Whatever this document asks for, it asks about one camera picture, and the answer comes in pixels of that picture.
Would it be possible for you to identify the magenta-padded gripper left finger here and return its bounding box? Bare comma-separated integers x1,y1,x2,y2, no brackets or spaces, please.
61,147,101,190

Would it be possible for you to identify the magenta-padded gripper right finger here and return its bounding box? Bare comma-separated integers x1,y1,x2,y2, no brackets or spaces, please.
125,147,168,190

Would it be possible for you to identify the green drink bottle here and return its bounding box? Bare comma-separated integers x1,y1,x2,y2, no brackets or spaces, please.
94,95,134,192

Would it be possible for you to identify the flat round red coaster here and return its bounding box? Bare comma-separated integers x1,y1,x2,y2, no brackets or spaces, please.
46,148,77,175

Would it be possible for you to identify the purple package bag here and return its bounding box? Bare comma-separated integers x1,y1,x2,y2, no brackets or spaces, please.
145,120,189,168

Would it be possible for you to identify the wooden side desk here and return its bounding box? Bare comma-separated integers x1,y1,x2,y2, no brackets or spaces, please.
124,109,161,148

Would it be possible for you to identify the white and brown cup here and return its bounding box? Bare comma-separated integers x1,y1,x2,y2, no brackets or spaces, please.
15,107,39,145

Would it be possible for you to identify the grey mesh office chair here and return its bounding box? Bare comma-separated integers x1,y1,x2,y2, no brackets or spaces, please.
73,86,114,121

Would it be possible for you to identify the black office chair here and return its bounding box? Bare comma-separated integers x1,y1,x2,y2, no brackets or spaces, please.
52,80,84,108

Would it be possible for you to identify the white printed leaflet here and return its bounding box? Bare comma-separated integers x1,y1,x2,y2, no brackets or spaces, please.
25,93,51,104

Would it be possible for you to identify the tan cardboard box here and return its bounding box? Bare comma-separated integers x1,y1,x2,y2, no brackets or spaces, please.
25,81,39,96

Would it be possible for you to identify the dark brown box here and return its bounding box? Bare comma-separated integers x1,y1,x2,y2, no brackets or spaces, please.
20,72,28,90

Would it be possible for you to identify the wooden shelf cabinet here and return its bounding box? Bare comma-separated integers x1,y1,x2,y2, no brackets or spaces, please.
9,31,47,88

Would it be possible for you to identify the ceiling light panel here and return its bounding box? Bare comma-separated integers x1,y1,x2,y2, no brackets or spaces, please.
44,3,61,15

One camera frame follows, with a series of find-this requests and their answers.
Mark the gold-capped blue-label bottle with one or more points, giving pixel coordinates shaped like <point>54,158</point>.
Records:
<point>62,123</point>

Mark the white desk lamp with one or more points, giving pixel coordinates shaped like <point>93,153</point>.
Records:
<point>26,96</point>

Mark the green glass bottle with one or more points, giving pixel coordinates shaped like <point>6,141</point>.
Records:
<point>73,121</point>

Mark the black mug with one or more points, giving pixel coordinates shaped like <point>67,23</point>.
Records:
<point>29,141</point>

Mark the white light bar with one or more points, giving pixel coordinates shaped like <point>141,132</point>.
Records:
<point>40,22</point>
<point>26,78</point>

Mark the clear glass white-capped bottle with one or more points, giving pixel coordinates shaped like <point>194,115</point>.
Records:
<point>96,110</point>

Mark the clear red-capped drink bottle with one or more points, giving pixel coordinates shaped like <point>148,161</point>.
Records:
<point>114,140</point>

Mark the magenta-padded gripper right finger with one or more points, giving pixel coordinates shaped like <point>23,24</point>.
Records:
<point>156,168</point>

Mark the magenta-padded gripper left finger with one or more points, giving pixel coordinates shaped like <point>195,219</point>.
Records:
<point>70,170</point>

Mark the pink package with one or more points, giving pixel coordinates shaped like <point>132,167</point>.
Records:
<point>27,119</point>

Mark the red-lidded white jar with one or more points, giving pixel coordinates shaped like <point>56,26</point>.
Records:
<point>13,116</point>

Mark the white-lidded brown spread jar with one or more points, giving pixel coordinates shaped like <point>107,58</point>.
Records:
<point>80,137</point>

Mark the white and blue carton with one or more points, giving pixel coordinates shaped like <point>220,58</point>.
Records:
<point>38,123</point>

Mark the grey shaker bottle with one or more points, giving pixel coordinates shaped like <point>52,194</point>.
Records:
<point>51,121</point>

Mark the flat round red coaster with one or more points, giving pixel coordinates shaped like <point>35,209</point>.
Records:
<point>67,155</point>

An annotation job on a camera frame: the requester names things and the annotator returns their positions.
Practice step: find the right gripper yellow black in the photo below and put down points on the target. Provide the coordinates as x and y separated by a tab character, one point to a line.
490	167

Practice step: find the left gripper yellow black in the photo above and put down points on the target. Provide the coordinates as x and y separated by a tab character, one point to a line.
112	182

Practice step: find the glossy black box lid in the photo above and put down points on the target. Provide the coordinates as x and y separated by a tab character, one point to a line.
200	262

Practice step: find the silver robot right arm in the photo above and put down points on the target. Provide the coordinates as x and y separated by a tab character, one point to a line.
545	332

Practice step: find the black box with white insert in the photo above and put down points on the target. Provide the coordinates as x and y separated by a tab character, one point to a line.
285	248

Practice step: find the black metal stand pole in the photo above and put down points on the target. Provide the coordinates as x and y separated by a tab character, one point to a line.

[Exercise objective]: Report each line above containing the string "capped".

[Answer section]:
Mark the gold-capped blue-label bottle with one or more points, giving pixel coordinates shaped like <point>54,158</point>.
Mark the clear glass white-capped bottle with one or more points, giving pixel coordinates shaped like <point>194,115</point>.
Mark the clear red-capped drink bottle with one or more points, giving pixel coordinates shaped like <point>148,161</point>.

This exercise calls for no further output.